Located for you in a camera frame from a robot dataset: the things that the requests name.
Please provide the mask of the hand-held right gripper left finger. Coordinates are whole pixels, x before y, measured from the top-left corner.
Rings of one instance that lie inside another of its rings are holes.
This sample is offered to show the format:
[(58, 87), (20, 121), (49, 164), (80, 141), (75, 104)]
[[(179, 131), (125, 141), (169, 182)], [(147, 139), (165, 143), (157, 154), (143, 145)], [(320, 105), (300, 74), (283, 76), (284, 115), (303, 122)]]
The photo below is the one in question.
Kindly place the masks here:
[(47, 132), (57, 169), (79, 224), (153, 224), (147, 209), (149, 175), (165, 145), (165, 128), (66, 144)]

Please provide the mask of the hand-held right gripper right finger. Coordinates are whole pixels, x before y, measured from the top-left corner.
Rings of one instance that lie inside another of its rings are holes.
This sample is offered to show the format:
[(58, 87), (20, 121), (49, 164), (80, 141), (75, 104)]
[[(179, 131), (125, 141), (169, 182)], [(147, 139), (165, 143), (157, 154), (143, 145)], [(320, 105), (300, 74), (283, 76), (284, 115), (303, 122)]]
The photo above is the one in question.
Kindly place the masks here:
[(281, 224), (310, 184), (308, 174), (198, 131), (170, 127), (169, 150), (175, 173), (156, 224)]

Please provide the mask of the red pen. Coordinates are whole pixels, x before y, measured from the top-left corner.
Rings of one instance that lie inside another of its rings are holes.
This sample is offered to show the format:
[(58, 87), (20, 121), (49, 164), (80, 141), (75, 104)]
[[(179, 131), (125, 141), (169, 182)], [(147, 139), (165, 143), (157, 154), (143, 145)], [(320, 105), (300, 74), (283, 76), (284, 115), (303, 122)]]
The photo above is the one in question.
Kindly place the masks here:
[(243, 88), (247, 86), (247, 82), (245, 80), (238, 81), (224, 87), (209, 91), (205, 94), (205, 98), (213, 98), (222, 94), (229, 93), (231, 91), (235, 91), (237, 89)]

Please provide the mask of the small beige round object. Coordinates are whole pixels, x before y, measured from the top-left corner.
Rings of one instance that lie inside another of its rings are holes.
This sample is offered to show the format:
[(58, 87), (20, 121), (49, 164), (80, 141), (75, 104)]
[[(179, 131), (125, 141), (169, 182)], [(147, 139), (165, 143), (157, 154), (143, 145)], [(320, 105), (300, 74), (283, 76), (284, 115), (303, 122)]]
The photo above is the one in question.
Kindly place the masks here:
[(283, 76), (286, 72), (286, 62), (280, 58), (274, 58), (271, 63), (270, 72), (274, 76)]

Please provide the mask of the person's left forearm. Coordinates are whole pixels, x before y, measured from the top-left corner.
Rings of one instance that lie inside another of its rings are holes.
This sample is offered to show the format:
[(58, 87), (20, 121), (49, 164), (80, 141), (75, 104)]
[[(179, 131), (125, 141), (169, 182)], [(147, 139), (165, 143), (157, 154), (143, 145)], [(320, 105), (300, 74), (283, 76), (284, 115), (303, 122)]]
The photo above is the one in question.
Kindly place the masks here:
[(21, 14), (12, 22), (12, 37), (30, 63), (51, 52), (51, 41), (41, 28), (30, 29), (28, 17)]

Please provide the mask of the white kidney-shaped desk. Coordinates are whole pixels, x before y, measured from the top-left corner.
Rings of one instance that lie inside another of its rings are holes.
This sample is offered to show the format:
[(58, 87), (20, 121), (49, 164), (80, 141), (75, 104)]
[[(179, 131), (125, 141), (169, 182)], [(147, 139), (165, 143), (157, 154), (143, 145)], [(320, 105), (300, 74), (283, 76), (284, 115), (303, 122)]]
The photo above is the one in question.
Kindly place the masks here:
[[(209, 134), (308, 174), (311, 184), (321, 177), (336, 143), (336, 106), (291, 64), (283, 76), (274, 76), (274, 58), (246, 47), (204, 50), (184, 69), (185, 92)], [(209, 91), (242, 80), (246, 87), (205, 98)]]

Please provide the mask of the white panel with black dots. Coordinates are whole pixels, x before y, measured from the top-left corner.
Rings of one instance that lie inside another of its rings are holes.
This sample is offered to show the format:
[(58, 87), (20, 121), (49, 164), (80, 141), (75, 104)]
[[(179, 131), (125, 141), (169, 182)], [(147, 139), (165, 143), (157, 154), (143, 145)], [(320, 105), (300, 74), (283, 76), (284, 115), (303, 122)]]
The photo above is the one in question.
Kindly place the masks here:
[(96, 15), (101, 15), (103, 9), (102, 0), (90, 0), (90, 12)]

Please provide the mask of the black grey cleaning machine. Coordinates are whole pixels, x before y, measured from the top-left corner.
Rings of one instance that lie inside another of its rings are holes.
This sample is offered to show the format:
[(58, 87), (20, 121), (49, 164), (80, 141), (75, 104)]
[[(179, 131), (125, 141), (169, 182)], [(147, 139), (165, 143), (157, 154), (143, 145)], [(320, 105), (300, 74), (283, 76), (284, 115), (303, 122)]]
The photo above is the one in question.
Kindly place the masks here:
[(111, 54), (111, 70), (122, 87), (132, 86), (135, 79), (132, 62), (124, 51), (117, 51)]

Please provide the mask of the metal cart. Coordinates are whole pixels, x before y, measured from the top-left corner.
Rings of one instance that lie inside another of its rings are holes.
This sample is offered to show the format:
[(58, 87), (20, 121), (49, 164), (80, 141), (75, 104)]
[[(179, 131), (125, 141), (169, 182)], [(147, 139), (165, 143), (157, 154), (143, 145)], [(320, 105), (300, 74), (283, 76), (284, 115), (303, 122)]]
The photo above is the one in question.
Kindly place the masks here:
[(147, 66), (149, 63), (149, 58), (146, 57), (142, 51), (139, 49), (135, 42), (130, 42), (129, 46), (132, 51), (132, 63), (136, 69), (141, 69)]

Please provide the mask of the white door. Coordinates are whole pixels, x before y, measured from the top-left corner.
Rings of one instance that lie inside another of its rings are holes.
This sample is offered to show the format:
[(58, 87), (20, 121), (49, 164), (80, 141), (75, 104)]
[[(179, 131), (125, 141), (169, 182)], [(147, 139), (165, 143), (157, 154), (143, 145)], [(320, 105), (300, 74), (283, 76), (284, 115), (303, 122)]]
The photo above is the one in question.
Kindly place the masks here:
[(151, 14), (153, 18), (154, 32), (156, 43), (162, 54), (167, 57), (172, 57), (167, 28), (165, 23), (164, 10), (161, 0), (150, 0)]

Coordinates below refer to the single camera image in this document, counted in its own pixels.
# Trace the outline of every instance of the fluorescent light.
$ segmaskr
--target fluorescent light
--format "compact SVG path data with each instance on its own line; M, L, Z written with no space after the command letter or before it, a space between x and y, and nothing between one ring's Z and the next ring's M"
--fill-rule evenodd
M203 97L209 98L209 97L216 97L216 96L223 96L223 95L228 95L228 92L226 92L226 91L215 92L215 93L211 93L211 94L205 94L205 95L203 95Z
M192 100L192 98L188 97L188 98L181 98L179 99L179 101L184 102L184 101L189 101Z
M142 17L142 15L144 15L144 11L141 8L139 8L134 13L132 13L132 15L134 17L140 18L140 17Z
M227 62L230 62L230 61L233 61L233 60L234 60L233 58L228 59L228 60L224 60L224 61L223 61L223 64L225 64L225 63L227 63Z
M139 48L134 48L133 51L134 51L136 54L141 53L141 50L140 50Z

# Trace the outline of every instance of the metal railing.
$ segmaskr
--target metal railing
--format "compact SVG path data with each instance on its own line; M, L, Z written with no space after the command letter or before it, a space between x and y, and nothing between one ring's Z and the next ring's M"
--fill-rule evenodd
****************
#### TO DO:
Each entry above is to be set down again in exactly the same words.

#### RESPONSE TO THE EXERCISE:
Located for you in a camera frame from a robot dataset: the things that the requests name.
Please provide the mask of the hand-held right gripper left finger. Coordinates are whole pixels, x before y, measured from the top-left corner.
Rings of one instance that lie inside another of its rings are holes.
This sample is offered to show the format:
[(58, 87), (20, 121), (49, 164), (80, 141), (75, 104)]
[[(179, 131), (125, 141), (169, 182)], [(147, 139), (165, 143), (157, 154), (143, 145)], [(320, 105), (300, 74), (283, 76), (284, 115), (303, 122)]]
The photo below is the one in question.
Kindly place the masks here:
[(47, 132), (57, 169), (79, 224), (153, 224), (147, 209), (149, 175), (165, 145), (165, 128), (66, 144)]

Please provide the mask of the hand-held right gripper right finger. Coordinates are whole pixels, x before y, measured from the top-left corner.
Rings of one instance that lie inside another of its rings are holes.
This sample is offered to show the format:
[(58, 87), (20, 121), (49, 164), (80, 141), (75, 104)]
[[(179, 131), (125, 141), (169, 182)], [(147, 139), (165, 143), (157, 154), (143, 145)], [(320, 105), (300, 74), (283, 76), (284, 115), (303, 122)]]
The photo above is the one in question.
Kindly place the masks here:
[(281, 224), (310, 184), (308, 174), (198, 131), (170, 127), (169, 150), (175, 173), (156, 224)]

Please provide the mask of the red pen. Coordinates are whole pixels, x before y, measured from the top-left corner.
Rings of one instance that lie inside another of its rings are holes.
This sample is offered to show the format:
[(58, 87), (20, 121), (49, 164), (80, 141), (75, 104)]
[[(179, 131), (125, 141), (169, 182)], [(147, 139), (165, 143), (157, 154), (143, 145)], [(320, 105), (300, 74), (283, 76), (284, 115), (303, 122)]]
The photo above is the one in question.
Kindly place the masks here:
[(243, 88), (247, 86), (247, 82), (245, 80), (238, 81), (224, 87), (209, 91), (205, 94), (205, 98), (213, 98), (222, 94), (229, 93), (231, 91), (235, 91), (237, 89)]

Please provide the mask of the small beige round object. Coordinates are whole pixels, x before y, measured from the top-left corner.
Rings of one instance that lie inside another of its rings are holes.
This sample is offered to show the format:
[(58, 87), (20, 121), (49, 164), (80, 141), (75, 104)]
[[(179, 131), (125, 141), (169, 182)], [(147, 139), (165, 143), (157, 154), (143, 145)], [(320, 105), (300, 74), (283, 76), (284, 115), (303, 122)]]
The photo above is the one in question.
Kindly place the masks here:
[(283, 76), (286, 72), (286, 62), (280, 58), (274, 58), (271, 63), (270, 72), (274, 76)]

Please provide the mask of the person's left forearm. Coordinates are whole pixels, x before y, measured from the top-left corner.
Rings of one instance that lie inside another of its rings are holes.
This sample is offered to show the format:
[(58, 87), (20, 121), (49, 164), (80, 141), (75, 104)]
[[(179, 131), (125, 141), (169, 182)], [(147, 139), (165, 143), (157, 154), (143, 145)], [(320, 105), (300, 74), (283, 76), (284, 115), (303, 122)]]
The photo above is the one in question.
Kindly place the masks here:
[(21, 14), (12, 22), (12, 37), (30, 63), (51, 52), (51, 41), (41, 28), (30, 29), (28, 17)]

Please provide the mask of the white kidney-shaped desk. Coordinates are whole pixels, x before y, measured from the top-left corner.
Rings of one instance that lie inside another of its rings are holes.
This sample is offered to show the format:
[(58, 87), (20, 121), (49, 164), (80, 141), (75, 104)]
[[(179, 131), (125, 141), (169, 182)], [(147, 139), (165, 143), (157, 154), (143, 145)], [(320, 105), (300, 74), (283, 76), (284, 115), (303, 122)]]
The photo above is the one in question.
Kindly place the masks here:
[[(209, 134), (308, 174), (311, 184), (321, 177), (336, 143), (336, 106), (291, 64), (283, 76), (274, 76), (274, 58), (246, 47), (204, 50), (184, 69), (185, 92)], [(209, 91), (242, 80), (246, 87), (205, 98)]]

Please provide the mask of the white panel with black dots. Coordinates are whole pixels, x before y, measured from the top-left corner.
Rings of one instance that lie inside another of its rings are holes.
This sample is offered to show the format:
[(58, 87), (20, 121), (49, 164), (80, 141), (75, 104)]
[[(179, 131), (125, 141), (169, 182)], [(147, 139), (165, 143), (157, 154), (143, 145)], [(320, 105), (300, 74), (283, 76), (284, 115), (303, 122)]]
The photo above is the one in question.
Kindly place the masks here:
[(96, 15), (101, 15), (103, 9), (102, 0), (90, 0), (90, 12)]

Please provide the mask of the black grey cleaning machine. Coordinates are whole pixels, x before y, measured from the top-left corner.
Rings of one instance that lie inside another of its rings are holes.
This sample is offered to show the format:
[(58, 87), (20, 121), (49, 164), (80, 141), (75, 104)]
[[(179, 131), (125, 141), (169, 182)], [(147, 139), (165, 143), (157, 154), (143, 145)], [(320, 105), (300, 74), (283, 76), (284, 115), (303, 122)]]
The photo above is the one in question.
Kindly place the masks here:
[(111, 54), (111, 70), (122, 87), (132, 86), (135, 79), (132, 62), (124, 51), (117, 51)]

Please provide the mask of the metal cart. Coordinates are whole pixels, x before y, measured from the top-left corner.
Rings of one instance that lie inside another of its rings are holes.
This sample is offered to show the format:
[(58, 87), (20, 121), (49, 164), (80, 141), (75, 104)]
[[(179, 131), (125, 141), (169, 182)], [(147, 139), (165, 143), (157, 154), (143, 145)], [(320, 105), (300, 74), (283, 76), (284, 115), (303, 122)]]
The photo above is the one in question.
Kindly place the masks here:
[(147, 66), (149, 63), (149, 58), (146, 57), (142, 51), (139, 49), (135, 42), (130, 42), (129, 46), (132, 51), (132, 63), (136, 69), (141, 69)]

Please provide the mask of the white door. Coordinates are whole pixels, x before y, measured from the top-left corner.
Rings of one instance that lie inside another of its rings are holes.
This sample is offered to show the format:
[(58, 87), (20, 121), (49, 164), (80, 141), (75, 104)]
[[(179, 131), (125, 141), (169, 182)], [(147, 139), (165, 143), (157, 154), (143, 145)], [(320, 105), (300, 74), (283, 76), (284, 115), (303, 122)]]
The photo above is the one in question.
Kindly place the masks here:
[(151, 14), (153, 18), (154, 32), (156, 43), (162, 54), (167, 57), (172, 57), (167, 28), (165, 23), (164, 10), (161, 0), (150, 0)]

Coordinates below refer to the single camera image in this document, counted in its own pixels.
# Trace the outline of every instance of the fluorescent light.
$ segmaskr
--target fluorescent light
--format "compact SVG path data with each instance on its own line; M, L, Z written with no space after the command letter or before it, a space between x and y, and nothing between one ring's Z and the next ring's M"
--fill-rule evenodd
M203 97L209 98L209 97L216 97L216 96L223 96L223 95L228 95L228 92L226 92L226 91L215 92L215 93L211 93L211 94L205 94L205 95L203 95Z
M192 100L192 98L188 97L188 98L181 98L179 99L179 101L184 102L184 101L189 101Z
M142 17L142 15L144 15L144 11L141 8L139 8L134 13L132 13L132 15L134 17L140 18L140 17Z
M227 62L230 62L230 61L233 61L233 60L234 60L233 58L228 59L228 60L224 60L224 61L223 61L223 64L225 64L225 63L227 63Z
M139 48L134 48L133 51L134 51L136 54L141 53L141 50L140 50Z

# Trace the outline of every instance of the metal railing.
$ segmaskr
--target metal railing
--format "compact SVG path data with each instance on its own line; M, L, Z written with no space after the command letter or before it, a space between x and y, and nothing between one ring's Z and the next ring's M"
--fill-rule evenodd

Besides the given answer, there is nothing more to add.